== Task instructions ==
All lines containing the string "things" must be copied from the entries.

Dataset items
^^^^^^^^

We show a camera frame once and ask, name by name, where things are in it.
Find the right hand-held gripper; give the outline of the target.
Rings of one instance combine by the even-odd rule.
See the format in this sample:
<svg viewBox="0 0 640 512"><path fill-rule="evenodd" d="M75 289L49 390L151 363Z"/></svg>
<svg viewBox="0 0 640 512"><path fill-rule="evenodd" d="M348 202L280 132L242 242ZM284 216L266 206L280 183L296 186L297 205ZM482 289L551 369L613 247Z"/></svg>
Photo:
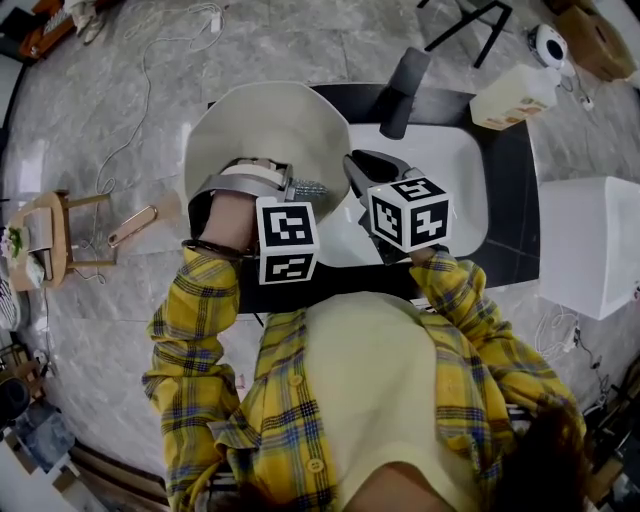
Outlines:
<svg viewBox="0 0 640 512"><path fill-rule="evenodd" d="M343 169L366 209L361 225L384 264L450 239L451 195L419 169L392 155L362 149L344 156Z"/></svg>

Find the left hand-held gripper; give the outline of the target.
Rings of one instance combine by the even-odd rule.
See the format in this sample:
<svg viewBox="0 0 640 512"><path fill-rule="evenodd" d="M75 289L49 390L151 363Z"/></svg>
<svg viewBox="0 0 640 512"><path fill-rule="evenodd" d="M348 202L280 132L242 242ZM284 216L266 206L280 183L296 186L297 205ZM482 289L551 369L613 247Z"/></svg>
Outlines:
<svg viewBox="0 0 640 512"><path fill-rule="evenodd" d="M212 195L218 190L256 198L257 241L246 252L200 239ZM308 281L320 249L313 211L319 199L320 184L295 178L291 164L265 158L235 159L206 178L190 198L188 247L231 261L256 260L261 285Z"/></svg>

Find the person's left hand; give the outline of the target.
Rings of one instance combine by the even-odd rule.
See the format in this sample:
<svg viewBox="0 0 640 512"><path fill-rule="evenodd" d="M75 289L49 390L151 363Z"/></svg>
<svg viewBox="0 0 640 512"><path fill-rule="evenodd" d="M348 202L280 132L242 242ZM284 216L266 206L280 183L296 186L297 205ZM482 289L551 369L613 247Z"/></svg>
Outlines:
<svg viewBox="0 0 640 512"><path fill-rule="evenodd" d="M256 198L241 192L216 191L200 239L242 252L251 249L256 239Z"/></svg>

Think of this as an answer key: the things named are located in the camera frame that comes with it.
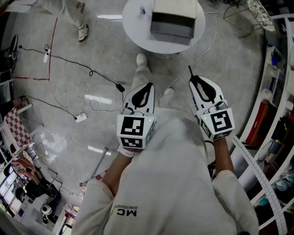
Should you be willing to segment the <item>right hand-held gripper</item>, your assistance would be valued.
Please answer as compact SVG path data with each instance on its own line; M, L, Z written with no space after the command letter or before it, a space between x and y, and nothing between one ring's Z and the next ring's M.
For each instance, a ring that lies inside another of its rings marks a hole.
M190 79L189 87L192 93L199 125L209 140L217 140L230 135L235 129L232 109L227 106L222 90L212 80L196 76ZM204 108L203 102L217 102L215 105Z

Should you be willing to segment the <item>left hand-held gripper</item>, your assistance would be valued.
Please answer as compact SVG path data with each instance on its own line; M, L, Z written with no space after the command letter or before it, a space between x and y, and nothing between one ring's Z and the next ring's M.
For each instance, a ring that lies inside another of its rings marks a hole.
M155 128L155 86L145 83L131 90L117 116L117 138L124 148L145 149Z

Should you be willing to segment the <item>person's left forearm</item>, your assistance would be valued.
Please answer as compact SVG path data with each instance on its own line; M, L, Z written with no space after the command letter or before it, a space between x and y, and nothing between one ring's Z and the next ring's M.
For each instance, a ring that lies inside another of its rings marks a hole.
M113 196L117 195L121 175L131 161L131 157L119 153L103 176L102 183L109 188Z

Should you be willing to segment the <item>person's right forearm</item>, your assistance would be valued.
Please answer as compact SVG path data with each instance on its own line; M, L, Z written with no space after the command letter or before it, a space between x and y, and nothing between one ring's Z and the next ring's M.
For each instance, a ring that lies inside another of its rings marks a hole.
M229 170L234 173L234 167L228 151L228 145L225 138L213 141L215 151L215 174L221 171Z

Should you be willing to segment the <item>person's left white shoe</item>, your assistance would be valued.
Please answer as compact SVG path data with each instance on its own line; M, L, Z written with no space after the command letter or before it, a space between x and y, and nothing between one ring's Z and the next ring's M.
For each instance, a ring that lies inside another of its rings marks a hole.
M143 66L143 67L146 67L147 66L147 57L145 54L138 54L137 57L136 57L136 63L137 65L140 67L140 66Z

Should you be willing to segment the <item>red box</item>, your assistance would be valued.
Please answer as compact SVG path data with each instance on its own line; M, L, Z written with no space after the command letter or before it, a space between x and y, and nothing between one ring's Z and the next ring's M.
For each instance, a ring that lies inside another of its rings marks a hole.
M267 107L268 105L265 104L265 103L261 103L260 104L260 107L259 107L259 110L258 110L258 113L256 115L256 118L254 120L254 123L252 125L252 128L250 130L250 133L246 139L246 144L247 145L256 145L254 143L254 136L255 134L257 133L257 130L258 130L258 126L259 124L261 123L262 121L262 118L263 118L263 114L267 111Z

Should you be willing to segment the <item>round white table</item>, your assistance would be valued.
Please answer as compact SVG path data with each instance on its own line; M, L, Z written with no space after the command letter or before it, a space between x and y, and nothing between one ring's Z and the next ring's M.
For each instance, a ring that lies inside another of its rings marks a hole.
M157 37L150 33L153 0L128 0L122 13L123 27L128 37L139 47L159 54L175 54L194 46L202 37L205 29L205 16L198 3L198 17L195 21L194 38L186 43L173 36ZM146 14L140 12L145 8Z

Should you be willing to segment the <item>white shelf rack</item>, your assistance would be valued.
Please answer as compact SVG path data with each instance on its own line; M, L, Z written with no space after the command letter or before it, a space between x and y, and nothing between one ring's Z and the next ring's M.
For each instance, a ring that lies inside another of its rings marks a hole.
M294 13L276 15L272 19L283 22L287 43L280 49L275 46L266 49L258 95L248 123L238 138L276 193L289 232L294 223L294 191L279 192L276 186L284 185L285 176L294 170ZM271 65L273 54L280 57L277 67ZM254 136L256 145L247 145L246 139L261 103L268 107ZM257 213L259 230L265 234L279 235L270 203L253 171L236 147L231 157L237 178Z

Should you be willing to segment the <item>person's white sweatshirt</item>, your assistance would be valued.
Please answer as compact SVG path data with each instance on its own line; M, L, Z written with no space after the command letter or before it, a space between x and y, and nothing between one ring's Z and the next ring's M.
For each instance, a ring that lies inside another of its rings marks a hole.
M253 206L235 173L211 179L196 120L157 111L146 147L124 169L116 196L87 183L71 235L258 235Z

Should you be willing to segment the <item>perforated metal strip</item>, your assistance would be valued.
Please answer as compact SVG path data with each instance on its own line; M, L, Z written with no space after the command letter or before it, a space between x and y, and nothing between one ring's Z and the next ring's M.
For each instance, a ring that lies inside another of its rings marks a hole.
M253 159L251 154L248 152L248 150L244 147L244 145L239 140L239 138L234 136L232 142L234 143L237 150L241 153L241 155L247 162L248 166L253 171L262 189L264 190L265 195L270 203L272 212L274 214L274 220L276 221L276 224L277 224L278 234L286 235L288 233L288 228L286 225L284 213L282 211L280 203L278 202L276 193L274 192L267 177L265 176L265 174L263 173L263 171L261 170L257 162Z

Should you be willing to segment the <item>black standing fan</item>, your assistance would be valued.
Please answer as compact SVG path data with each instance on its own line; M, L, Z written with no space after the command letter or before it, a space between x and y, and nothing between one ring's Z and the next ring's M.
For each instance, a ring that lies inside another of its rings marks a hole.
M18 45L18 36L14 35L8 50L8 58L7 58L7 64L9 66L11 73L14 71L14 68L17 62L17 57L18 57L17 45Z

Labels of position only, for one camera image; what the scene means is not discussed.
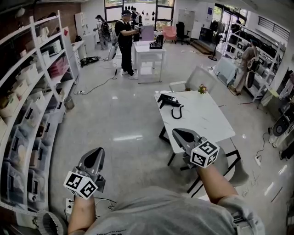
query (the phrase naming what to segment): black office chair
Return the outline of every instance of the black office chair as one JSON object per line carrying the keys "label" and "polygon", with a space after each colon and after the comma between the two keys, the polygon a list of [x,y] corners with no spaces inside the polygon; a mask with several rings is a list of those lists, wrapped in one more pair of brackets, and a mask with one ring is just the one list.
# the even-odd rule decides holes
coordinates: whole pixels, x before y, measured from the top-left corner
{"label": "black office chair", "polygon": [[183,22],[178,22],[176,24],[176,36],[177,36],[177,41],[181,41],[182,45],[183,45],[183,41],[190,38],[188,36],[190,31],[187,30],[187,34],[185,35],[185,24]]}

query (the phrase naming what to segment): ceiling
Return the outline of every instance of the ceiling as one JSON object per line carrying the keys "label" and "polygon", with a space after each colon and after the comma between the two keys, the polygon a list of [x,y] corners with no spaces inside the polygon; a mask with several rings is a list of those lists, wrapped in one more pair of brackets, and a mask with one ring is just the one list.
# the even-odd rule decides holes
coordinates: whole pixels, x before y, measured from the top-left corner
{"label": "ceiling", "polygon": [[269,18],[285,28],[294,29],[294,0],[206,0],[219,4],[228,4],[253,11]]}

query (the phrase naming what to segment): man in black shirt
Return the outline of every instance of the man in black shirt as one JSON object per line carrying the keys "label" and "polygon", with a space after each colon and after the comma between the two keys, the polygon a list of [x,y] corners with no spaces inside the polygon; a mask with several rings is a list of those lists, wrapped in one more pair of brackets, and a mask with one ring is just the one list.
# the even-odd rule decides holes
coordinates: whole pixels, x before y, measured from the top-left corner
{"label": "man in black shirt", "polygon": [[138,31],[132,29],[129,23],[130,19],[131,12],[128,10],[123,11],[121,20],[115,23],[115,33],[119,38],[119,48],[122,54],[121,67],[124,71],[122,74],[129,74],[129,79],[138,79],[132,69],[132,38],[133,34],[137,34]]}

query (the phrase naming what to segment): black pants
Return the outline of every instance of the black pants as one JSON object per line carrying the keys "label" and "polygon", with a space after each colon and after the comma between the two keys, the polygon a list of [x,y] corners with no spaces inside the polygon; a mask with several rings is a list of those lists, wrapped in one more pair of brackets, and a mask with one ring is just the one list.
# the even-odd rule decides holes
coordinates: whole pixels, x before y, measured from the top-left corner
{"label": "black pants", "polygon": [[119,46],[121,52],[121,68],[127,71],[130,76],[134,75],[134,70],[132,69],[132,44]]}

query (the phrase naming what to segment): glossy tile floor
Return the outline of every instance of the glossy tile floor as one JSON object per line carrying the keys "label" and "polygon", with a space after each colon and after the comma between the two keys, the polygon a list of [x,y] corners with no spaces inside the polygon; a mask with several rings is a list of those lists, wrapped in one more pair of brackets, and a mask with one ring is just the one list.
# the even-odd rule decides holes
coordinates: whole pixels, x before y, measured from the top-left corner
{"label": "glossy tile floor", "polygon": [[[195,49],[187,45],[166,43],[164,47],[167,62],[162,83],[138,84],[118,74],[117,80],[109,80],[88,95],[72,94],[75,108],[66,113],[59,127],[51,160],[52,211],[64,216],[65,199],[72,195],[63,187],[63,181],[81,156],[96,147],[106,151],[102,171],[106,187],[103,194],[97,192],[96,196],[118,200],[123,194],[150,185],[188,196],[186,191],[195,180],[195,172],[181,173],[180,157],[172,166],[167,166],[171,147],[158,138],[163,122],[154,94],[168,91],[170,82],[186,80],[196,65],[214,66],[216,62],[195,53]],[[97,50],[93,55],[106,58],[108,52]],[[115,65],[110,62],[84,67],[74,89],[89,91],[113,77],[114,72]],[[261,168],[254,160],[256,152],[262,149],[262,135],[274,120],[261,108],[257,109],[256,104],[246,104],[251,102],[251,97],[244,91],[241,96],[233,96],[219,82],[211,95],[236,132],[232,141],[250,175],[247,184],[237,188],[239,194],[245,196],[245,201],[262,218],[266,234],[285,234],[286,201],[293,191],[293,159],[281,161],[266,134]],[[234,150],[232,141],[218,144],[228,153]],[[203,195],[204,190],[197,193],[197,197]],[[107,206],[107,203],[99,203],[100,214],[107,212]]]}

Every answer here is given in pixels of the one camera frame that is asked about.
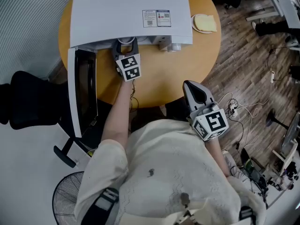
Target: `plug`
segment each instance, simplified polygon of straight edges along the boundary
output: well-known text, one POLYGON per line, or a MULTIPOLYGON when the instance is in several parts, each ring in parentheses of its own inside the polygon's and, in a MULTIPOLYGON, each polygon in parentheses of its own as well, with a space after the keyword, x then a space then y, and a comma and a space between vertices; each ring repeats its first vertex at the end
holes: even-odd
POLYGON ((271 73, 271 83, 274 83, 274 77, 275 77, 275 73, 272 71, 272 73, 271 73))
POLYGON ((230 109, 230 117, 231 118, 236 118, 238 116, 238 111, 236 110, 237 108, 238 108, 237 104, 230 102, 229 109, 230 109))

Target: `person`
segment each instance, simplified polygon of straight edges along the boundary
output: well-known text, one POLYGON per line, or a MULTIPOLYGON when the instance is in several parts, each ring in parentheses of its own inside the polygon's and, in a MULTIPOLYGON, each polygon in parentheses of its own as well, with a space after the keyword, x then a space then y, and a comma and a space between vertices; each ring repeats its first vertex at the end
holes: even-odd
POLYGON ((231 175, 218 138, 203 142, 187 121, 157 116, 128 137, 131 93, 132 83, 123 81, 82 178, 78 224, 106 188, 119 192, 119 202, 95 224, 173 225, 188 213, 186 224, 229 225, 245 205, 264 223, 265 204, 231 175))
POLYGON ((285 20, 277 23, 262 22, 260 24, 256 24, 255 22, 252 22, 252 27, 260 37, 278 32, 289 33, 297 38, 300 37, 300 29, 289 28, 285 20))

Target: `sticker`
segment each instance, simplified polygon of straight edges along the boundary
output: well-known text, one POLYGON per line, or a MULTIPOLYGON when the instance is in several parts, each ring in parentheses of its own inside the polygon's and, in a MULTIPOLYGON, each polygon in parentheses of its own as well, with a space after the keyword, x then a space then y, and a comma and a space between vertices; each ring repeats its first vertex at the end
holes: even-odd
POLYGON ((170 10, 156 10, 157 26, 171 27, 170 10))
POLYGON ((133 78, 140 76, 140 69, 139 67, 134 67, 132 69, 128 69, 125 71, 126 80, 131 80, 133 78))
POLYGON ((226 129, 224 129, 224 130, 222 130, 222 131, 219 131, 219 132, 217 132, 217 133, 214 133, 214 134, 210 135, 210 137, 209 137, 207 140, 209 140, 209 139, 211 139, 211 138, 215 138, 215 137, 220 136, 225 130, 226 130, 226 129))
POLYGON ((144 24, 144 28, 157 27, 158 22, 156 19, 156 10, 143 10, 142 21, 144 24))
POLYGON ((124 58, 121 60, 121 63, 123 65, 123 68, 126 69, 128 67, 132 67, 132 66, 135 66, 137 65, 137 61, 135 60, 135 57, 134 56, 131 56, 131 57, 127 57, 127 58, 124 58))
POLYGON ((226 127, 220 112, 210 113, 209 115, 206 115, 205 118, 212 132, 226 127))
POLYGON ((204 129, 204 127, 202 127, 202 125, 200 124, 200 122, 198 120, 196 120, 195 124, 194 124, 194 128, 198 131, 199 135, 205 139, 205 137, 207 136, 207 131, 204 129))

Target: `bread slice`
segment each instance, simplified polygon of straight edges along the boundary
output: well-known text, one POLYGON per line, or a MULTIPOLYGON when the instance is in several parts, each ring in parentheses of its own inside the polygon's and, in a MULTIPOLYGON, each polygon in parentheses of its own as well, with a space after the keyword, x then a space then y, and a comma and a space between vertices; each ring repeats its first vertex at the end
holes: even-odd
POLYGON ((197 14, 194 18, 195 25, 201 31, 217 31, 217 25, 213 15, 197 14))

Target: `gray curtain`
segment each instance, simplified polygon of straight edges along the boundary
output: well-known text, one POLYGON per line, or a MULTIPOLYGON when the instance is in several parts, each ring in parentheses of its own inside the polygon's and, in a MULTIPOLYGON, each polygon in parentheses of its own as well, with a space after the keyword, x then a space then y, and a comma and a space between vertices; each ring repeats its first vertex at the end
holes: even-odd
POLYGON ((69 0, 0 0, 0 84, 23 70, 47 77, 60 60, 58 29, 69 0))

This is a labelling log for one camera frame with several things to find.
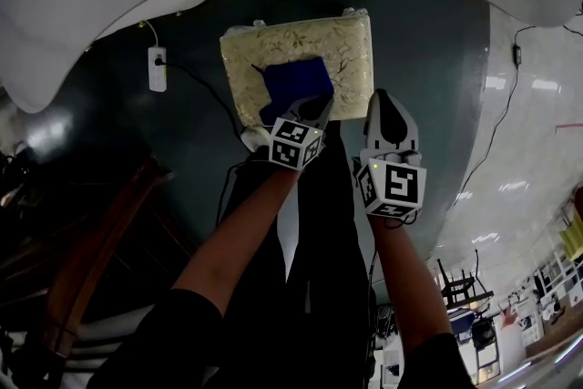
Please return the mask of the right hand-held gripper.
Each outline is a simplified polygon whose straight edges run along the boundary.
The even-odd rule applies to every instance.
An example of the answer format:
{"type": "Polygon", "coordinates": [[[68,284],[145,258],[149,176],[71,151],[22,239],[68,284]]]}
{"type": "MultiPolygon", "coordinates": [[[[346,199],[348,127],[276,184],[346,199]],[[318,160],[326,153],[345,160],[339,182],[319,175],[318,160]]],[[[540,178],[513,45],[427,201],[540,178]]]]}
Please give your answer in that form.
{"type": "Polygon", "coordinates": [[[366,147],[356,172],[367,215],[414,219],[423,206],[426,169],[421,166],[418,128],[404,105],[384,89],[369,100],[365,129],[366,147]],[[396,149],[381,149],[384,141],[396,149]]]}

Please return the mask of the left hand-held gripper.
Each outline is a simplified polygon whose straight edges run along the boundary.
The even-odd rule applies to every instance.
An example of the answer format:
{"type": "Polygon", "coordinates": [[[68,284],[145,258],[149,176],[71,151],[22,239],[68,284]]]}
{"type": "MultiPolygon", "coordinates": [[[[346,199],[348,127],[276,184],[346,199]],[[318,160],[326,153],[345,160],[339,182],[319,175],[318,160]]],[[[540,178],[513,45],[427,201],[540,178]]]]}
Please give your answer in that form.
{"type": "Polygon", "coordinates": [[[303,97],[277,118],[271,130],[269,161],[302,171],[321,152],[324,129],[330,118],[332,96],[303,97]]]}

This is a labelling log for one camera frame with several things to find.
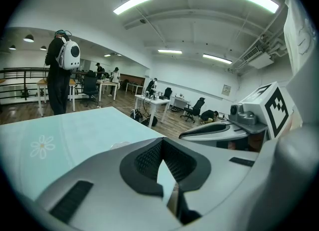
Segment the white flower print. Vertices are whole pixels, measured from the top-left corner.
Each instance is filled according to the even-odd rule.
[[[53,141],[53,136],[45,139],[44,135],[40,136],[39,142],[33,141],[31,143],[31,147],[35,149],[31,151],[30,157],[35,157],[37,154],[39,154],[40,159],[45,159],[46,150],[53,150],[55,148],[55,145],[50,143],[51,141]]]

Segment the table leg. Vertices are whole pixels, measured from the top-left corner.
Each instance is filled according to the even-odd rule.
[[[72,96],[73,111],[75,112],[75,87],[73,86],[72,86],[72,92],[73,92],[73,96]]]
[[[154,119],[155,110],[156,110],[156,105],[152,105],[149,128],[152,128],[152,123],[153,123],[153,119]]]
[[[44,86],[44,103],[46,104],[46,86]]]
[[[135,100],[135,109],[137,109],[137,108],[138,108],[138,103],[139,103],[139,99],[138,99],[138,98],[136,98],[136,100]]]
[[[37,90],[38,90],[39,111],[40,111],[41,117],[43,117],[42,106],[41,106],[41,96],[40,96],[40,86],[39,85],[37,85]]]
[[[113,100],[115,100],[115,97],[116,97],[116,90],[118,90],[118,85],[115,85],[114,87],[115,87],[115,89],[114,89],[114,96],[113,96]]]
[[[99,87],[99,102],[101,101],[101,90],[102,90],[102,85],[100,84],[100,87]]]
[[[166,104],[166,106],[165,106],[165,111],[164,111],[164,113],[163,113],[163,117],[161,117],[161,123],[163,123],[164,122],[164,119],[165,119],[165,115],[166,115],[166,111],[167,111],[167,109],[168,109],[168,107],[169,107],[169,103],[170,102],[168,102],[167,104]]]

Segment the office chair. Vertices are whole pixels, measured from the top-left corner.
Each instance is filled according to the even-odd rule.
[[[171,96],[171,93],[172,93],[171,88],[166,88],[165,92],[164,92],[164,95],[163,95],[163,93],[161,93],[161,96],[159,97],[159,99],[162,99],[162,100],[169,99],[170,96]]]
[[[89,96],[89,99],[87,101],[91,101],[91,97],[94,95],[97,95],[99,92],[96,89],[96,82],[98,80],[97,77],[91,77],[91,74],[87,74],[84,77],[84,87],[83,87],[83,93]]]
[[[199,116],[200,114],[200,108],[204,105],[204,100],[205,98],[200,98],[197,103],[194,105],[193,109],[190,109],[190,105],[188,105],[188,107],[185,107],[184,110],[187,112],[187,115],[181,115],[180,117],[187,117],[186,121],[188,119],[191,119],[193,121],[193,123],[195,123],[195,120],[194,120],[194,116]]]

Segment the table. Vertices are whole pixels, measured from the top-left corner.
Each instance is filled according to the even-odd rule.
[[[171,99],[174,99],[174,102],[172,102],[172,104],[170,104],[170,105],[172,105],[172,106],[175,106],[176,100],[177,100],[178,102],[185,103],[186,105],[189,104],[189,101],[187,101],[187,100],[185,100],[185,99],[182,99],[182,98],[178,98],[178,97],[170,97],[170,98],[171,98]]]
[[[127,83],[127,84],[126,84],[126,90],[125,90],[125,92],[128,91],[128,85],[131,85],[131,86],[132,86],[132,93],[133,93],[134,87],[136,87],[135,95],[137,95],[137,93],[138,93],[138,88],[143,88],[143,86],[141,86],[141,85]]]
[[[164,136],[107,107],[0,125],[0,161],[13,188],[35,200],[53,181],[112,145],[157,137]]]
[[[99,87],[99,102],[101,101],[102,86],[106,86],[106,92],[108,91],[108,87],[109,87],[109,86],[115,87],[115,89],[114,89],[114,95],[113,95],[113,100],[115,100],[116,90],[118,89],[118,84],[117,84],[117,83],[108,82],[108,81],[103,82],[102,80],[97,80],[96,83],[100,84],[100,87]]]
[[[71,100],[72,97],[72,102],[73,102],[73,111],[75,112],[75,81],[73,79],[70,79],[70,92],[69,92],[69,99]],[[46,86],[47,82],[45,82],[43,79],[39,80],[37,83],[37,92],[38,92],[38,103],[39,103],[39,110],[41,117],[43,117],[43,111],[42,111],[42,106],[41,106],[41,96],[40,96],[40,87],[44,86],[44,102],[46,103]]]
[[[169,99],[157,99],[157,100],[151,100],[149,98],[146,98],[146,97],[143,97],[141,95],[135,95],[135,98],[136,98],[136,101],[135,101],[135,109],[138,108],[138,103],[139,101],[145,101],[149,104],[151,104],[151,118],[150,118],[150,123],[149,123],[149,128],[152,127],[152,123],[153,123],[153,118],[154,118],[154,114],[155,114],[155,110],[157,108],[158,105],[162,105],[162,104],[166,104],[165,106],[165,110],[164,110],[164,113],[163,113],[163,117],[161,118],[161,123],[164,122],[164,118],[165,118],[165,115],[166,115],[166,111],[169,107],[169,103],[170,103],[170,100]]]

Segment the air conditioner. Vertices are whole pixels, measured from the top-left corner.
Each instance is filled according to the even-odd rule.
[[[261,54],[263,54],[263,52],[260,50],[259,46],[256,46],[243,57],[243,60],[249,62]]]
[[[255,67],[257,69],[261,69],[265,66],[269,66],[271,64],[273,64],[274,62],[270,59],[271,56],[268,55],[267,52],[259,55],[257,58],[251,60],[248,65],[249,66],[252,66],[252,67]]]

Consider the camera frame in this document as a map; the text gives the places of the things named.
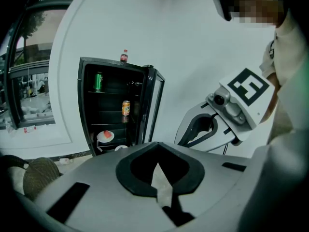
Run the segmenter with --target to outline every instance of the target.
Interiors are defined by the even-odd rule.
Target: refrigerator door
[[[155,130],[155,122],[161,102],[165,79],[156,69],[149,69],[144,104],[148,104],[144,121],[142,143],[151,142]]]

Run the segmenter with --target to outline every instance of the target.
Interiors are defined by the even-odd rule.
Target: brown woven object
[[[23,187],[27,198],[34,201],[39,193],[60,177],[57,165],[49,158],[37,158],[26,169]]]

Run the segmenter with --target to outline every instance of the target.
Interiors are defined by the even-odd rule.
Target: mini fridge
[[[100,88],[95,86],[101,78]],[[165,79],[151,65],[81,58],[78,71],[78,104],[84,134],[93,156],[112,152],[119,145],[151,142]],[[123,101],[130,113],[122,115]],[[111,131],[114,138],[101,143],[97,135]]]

^^^^^^^^

== Task output ==
We show a camera frame once and ask, name by name, where things are in it.
Think of this as an answer key: the things named are located in the camera frame that comes with it.
This is a labelling log for one camera frame with several things to find.
This is a labelling log for one camera frame with several things to find.
Consider the camera frame in this document as a map; the text gives the places of the things named.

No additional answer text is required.